Next Steps / Institution Configuration

It is important to understand that the Deposit Service is not overly prescriptive. When PASS was developed, we did not have a set of requirements for supporting a wide range of repositories, but we acknowledged that possibility existed. So a balance was struck with the Deposit Service APIs: if they were over-specified, there may be use cases or repositories that couldn't be accommodated later. If they were under-specified, then Deposit Services wouldn't be able to provide value by sharing implementations or behaviors between repositories.

Since an exhaustive analysis of repository interfaces was impractical at the time, the idea was to provide general interfaces that could accommodate almost any scenario. As more use cases, patterns, or abstractions were revealed (by onboarding new institutions) they could be formalized (e.g. as Java interfaces).

Therefore, supporting new repositories or use cases requires novel code to be developed.

Supporting a New Repository

High Level Requirements

In order to support a new downstream repository (e.g. Dataverse, Islandora), there are four high-level requirements to negotiate:

  1. Repository protocol: the protocol used to transmit the bytes to the repository (e.g., S/FTP, SWORD, HTTP).

  2. Custody transfer: mechanism used to determine whether a successful custody transfer took place.

  3. Package spec: governs physical characteristics of the package (structure, pathing, naming), and required or optional metadata (e.g., NIH bulk package spec, DSpace METS, BagIT).

  4. Metadata mapping: maps elements of the PASS model to package metadata elements.

The philosophy of the Deposit Service is that these requirements are a negotiation. This is for a few reasons:

  • PASS does not want to prescribe or dictate to a downstream repository what it must accept.

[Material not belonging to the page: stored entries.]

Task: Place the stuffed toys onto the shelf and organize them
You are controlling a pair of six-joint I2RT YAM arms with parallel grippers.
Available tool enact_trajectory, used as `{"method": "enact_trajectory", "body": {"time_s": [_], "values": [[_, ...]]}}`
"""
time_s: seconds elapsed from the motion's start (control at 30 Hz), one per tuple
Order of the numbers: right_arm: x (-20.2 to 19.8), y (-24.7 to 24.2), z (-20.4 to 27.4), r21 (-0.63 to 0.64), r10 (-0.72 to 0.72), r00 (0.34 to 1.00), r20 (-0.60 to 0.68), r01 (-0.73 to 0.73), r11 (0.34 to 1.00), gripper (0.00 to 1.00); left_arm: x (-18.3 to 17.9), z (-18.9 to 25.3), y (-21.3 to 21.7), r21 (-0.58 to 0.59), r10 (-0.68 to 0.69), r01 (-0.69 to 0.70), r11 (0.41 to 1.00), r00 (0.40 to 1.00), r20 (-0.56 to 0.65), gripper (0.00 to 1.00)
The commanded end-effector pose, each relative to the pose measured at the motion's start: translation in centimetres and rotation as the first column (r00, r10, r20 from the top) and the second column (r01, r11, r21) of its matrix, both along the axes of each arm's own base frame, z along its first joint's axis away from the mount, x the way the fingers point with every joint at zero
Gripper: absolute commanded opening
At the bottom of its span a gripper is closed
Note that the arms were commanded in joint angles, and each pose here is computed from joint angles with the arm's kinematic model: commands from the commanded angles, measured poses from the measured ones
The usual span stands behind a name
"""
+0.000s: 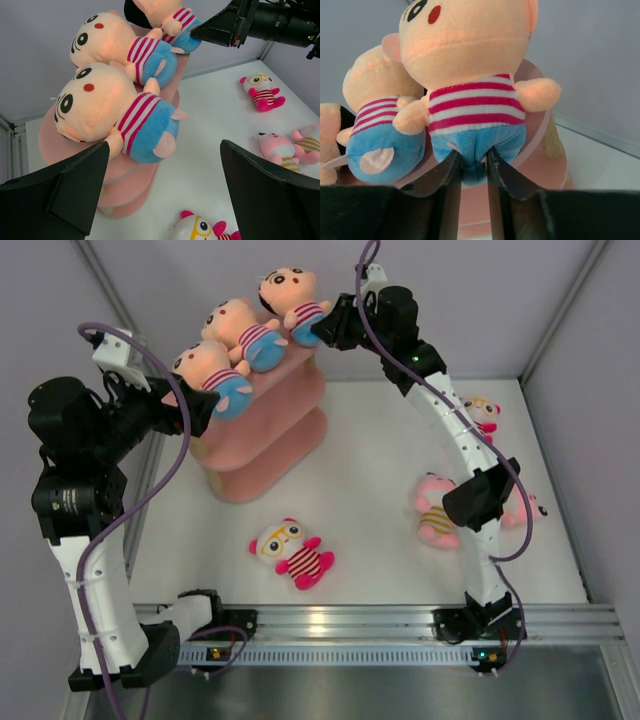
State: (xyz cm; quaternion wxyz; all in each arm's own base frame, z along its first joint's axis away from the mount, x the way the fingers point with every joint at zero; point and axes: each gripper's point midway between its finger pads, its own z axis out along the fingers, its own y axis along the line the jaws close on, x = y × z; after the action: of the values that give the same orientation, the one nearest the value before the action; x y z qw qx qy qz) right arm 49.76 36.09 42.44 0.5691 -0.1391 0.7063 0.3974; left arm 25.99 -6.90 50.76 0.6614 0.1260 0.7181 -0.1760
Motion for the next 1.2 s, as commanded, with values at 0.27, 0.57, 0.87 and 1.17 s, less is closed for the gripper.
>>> {"method": "enact_trajectory", "body": {"time_s": [0.27,0.57,0.87,1.17], "values": [[-1.7,0.4,5.0,0.079,0.017,0.993,0.113,-0.026,0.997,0.50,-0.3,0.8,-0.1,0.002,-0.005,0.005,1.000,0.999,0.038,0.98],[-2.4,-0.2,6.5,0.081,0.011,0.989,0.146,-0.023,0.996,0.68,-0.4,0.5,-0.2,0.004,-0.009,0.009,1.000,0.999,0.033,0.98],[-4.0,-2.4,9.3,0.067,-0.031,0.978,0.206,0.018,0.998,0.90,-0.5,-0.2,-0.1,0.016,-0.010,0.010,1.000,1.000,0.025,0.98],[-8.8,-8.1,10.3,-0.028,-0.142,0.965,0.221,0.151,0.988,0.99,-1.6,-1.7,1.5,0.105,0.068,-0.072,0.992,0.997,0.036,0.99]]}}
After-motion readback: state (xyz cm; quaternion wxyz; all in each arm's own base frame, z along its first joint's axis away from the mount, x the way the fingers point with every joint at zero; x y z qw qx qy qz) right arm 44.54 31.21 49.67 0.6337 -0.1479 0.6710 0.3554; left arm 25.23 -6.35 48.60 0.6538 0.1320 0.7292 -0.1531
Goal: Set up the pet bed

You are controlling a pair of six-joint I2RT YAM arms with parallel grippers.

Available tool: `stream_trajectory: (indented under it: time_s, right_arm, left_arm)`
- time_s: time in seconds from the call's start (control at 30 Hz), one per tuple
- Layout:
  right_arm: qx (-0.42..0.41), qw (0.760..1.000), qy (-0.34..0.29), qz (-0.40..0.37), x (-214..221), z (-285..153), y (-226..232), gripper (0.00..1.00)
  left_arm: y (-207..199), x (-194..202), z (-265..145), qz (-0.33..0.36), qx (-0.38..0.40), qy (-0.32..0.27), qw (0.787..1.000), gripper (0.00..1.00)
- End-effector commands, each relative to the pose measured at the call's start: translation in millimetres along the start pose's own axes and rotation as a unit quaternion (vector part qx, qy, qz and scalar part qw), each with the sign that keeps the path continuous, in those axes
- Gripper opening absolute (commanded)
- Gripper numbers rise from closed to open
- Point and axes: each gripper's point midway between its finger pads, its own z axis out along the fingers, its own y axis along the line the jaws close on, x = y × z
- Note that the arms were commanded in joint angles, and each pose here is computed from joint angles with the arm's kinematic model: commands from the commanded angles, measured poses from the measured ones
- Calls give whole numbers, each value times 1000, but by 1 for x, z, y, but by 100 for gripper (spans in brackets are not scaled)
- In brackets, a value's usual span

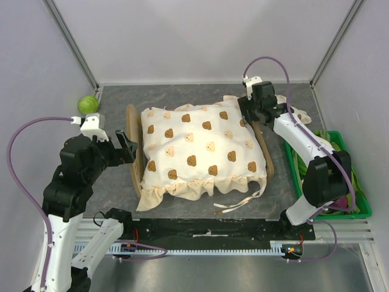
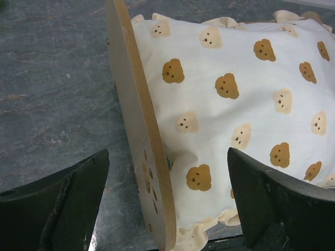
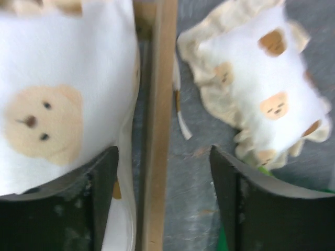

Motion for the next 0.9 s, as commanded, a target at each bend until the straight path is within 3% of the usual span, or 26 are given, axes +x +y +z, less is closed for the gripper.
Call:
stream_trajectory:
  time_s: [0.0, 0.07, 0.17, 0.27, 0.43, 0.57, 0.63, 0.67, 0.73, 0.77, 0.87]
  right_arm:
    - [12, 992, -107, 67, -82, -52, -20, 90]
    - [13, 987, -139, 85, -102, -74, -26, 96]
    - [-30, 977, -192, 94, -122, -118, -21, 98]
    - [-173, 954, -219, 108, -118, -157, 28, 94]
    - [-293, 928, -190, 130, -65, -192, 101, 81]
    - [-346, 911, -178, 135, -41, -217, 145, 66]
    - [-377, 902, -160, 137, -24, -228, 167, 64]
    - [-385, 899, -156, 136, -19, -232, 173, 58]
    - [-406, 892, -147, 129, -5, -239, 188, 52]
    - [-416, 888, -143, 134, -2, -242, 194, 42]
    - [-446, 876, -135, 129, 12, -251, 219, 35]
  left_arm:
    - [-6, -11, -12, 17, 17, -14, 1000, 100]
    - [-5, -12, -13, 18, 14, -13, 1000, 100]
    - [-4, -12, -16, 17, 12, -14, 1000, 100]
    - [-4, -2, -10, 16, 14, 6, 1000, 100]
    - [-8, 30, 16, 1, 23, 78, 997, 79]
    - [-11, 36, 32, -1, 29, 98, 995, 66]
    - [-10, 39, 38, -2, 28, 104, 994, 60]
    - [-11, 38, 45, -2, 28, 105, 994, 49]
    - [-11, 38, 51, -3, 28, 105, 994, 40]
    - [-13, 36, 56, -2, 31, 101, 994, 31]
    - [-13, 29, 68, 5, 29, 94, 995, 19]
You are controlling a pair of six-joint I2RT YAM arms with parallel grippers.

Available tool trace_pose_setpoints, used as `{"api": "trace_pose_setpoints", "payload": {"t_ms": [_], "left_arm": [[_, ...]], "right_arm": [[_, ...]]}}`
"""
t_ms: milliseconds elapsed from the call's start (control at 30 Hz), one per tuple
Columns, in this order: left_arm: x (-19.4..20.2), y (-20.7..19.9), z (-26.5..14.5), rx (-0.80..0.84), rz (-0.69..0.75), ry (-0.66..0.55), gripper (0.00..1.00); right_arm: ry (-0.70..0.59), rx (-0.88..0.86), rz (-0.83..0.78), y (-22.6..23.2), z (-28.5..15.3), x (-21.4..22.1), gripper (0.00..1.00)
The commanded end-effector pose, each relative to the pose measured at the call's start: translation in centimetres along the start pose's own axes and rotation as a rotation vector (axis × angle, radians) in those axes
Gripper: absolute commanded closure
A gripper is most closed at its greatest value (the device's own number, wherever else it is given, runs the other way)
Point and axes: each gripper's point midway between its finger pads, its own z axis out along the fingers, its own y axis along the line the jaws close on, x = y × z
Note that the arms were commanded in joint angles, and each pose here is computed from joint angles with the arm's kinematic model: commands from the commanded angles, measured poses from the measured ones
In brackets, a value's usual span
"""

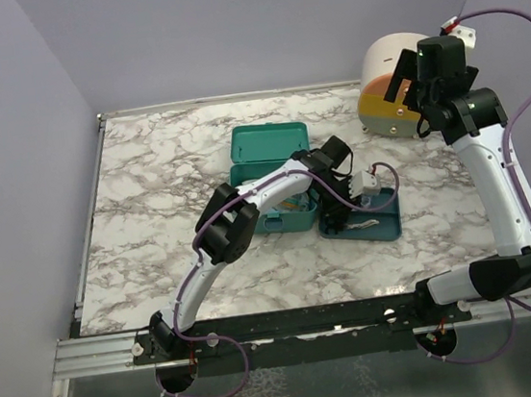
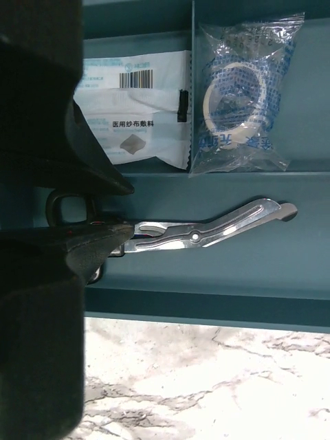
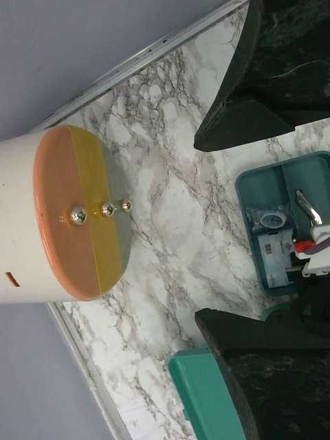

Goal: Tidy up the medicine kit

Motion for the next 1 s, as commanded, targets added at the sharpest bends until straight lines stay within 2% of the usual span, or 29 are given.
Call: {"api": "trace_pose_setpoints", "payload": {"t_ms": [0, 367, 567, 967], "left_arm": [[-1.0, 1.0, 0.3, -0.023, 0.026, -0.013, 0.74], [-3.2, -0.1, -2.1, -0.021, 0.054, -0.038, 0.74], [-2.0, 0.4, -1.5, -0.033, 0.058, -0.005, 0.74], [-3.6, 1.8, -2.0, -0.086, 0.098, -0.021, 0.73]], "right_arm": [[0.027, -0.036, -0.008, 0.3, -0.4, 0.5, 0.0], [0.041, -0.046, -0.014, 0.5, 0.6, 1.3, 0.0], [0.048, -0.051, -0.004, 0.6, 0.8, 1.6, 0.0], [0.029, -0.034, 0.015, -0.1, 0.6, 0.9, 0.0]]}}
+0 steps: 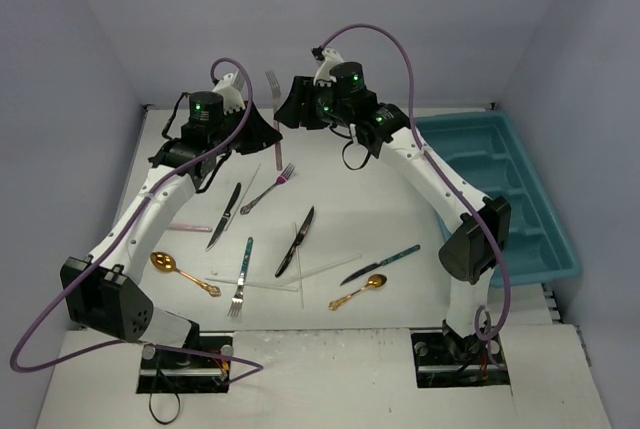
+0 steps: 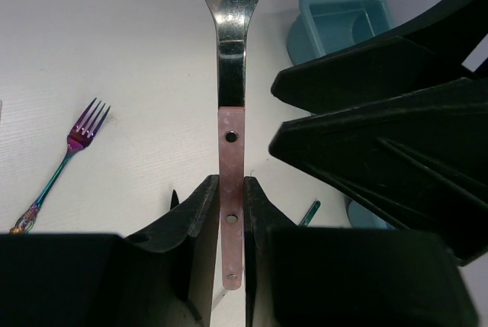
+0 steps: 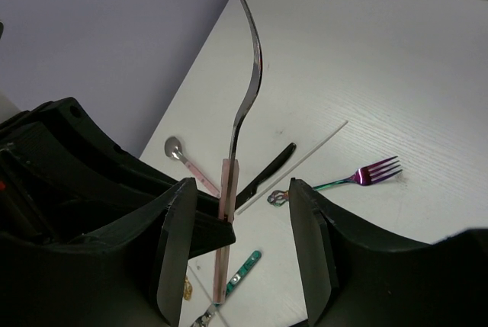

  • Network effects are not in PASS's favor. A popular repository like DSpace is unlikely to change its package specifications to accommodate limitations in PASS.

  • Requirements to accommodate limitations in PASS.

In order to satisfy their workflows, institutions will place requirements on packages, especially the metadata contained in the package. Universities, the NIH, or the NSF are not going to change their package requirements to conform with PASS.

Rationale for Packages

The package-oriented nature of the Deposit Service is the preferred way to send the files for a deposit. Sending a set of files in a single archive is the most predictable transport approach for completing the transfer of custody.

It is also possible to send each file separately if the integration requires it, but the DS transport implementation must handle failure cases. For example, if there is a failure in the middle of sending a set of file to the repository, when DS retries the failed Deposit, the transport needs to ensure the Deposit in the repository is in a "good state" before starting the transfer again.

Interface Overview

If implementing a new repository the following interfaces will need to be implemented:

  • Implementation of Assembler API

  • Implementation of PackageProvider API

  • Implementation of Transport API

  • If repository exposes custody status, implement DepositStatusProcessor

Downstream Requirements

If the downstream repository integration is receiving a single package, it must:

  • Unpack the package,

  • interpret its content,

  • map it to the native repository model,

  • and store the bytes of each file.

Ideally a downstream repository will have some mechanism to determine and expose the status of custody transfer (i.e. a package has been accepted or rejected), but that is not a strict requirement. PASS will still function even if the downstream repo doesn't expose the status of a deposit attempt.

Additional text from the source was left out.